### [What you need to do]
How many lines in these entries contain the string "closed"? Reply with the number alone.

### [Data provided]
-------------------------

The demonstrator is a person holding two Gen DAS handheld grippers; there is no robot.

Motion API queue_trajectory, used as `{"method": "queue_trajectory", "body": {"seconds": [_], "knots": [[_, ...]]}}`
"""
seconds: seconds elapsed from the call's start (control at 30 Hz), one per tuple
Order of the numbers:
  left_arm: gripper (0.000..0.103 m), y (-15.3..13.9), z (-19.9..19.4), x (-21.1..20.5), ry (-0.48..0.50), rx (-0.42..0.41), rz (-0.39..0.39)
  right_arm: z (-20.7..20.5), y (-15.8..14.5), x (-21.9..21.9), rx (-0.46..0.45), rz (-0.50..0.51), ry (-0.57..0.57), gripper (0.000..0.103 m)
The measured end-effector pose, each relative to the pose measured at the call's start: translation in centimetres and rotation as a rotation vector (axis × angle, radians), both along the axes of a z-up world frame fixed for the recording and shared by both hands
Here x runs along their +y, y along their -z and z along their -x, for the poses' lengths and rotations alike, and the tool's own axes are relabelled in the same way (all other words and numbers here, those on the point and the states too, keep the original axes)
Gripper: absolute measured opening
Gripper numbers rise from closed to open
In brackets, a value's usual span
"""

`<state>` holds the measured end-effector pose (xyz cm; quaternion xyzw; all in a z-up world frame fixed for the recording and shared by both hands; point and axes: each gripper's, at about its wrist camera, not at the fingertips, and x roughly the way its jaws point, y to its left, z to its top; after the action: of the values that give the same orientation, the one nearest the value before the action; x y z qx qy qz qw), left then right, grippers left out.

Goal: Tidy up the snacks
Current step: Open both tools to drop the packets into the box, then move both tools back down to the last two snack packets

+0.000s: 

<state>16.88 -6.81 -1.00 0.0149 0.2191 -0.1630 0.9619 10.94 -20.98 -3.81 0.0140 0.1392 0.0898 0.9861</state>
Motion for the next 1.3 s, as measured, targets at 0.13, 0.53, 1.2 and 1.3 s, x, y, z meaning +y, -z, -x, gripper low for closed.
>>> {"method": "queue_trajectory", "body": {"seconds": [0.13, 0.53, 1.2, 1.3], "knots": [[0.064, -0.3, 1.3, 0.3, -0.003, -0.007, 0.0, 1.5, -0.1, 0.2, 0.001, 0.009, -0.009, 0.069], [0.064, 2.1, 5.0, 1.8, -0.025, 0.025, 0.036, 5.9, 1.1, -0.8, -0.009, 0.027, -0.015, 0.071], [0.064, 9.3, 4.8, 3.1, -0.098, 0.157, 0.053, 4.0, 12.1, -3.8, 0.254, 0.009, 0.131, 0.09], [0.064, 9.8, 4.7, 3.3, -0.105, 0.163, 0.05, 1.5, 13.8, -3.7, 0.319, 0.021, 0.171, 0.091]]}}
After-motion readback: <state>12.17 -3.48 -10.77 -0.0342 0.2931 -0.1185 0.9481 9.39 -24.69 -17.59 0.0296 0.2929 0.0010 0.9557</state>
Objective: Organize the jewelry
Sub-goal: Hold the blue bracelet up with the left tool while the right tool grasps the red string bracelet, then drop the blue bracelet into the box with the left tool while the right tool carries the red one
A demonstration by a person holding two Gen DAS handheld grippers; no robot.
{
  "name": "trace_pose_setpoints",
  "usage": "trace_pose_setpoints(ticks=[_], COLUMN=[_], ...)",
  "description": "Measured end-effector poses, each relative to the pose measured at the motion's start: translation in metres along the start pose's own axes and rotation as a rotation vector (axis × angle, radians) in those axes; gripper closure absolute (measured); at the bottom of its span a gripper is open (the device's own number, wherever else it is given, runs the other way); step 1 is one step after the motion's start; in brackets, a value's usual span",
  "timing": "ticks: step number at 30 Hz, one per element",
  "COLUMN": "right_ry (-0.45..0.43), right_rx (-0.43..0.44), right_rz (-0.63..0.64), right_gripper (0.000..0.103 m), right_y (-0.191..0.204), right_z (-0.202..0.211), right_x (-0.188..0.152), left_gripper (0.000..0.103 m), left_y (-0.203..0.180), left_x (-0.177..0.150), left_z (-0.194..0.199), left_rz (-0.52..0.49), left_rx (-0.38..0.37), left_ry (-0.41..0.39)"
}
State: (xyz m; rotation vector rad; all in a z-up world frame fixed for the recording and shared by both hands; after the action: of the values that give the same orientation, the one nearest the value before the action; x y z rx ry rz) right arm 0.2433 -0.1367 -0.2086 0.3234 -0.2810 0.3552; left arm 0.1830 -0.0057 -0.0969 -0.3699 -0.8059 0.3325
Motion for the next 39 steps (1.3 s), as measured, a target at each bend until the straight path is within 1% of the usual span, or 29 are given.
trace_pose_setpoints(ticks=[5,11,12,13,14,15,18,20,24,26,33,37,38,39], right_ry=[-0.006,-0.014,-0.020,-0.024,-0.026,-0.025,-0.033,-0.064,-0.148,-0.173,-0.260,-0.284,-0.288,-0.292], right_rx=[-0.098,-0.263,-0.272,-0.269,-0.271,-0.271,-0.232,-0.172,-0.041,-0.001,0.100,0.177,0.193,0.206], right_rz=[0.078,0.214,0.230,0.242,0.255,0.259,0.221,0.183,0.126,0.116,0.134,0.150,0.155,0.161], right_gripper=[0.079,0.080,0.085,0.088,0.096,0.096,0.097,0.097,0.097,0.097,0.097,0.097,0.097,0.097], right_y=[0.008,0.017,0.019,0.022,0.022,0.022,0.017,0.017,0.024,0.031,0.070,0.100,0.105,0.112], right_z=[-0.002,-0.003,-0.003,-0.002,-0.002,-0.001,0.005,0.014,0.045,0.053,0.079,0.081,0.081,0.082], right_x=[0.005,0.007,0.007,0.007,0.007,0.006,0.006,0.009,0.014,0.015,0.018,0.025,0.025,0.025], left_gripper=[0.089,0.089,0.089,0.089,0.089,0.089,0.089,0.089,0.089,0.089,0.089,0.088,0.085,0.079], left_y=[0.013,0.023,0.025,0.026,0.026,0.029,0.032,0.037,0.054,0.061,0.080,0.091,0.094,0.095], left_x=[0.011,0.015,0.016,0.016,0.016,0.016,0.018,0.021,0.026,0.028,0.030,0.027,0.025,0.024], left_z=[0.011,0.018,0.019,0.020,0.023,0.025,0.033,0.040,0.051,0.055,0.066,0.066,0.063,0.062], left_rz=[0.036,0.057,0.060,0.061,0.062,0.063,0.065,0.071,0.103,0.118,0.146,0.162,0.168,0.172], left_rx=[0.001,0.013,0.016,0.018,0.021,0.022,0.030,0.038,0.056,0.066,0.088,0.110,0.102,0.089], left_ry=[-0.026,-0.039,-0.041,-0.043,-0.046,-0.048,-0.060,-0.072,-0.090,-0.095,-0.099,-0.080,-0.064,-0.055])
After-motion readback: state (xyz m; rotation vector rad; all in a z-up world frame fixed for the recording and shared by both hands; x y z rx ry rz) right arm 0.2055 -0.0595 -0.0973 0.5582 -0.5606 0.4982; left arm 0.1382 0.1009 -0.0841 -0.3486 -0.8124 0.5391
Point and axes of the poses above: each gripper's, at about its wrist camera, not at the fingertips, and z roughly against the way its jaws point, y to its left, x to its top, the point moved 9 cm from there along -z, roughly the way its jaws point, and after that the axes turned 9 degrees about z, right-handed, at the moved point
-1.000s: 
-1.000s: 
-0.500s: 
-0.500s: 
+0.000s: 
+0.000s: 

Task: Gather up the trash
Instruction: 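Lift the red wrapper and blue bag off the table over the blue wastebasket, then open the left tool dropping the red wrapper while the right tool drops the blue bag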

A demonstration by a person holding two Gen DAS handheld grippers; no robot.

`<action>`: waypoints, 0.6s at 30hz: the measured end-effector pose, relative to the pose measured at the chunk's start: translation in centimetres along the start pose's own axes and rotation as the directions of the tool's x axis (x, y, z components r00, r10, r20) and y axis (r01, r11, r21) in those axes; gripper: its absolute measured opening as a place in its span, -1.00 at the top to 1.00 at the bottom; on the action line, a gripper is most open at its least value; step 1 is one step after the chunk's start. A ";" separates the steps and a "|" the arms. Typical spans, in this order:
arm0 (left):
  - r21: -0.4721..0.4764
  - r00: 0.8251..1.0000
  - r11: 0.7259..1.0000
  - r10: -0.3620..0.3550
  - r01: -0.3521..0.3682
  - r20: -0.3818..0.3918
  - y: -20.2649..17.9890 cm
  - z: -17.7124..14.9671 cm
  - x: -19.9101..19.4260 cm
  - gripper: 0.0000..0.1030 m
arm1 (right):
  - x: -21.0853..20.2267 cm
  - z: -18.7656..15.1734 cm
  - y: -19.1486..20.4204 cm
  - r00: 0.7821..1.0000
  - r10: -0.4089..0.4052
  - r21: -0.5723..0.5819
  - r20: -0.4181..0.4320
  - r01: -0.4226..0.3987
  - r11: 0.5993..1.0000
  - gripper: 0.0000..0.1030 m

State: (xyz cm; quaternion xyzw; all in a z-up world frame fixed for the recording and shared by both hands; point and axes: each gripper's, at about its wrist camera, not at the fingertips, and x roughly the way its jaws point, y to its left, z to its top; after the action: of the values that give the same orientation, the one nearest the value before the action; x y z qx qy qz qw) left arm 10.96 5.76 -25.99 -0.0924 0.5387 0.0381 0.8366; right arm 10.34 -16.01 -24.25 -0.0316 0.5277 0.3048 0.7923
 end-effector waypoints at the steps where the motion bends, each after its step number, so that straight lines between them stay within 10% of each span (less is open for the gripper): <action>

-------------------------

### [Result of the exercise]
2